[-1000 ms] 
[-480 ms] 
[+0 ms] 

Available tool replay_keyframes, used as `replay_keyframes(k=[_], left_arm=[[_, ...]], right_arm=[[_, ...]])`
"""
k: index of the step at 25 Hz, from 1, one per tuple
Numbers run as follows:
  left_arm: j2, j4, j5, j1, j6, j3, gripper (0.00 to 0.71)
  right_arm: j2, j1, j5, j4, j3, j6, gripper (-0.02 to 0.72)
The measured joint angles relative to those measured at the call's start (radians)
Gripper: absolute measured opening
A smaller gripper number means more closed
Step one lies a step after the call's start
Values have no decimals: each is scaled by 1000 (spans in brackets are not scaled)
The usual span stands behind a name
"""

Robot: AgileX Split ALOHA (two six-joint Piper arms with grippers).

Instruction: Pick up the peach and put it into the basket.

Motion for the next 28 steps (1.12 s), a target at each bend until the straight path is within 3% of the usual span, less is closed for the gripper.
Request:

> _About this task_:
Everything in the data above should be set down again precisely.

> _Solved exercise_:
[-1000 ms] 
[-480 ms] 
[+0 ms] 

Available tool replay_keyframes, used as `replay_keyframes(k=[_], left_arm=[[_, ...]], right_arm=[[_, ...]])`
"""
k: index of the step at 25 Hz, from 1, one per tuple
Numbers run as follows:
  left_arm: j2, j4, j5, j1, j6, j3, gripper (0.00 to 0.71)
  right_arm: j2, j1, j5, j4, j3, j6, gripper (-0.02 to 0.72)
The measured joint angles relative to those measured at the call's start (radians)
Gripper: absolute measured opening
A smaller gripper number means more closed
Step one lies a step after the call's start
Values have no decimals: each is scaled by 1000 (spans in brackets are not scaled)
The usual span stands behind a name
"""

Robot: AgileX Split ALOHA (two six-joint Piper arms with grippers).

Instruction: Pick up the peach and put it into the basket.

Motion for the next 28 steps (1.12 s), a target at each bend until the straight path is within 3% of the usual span, less is closed for the gripper.
Request:

Nothing more remains to be added to this answer.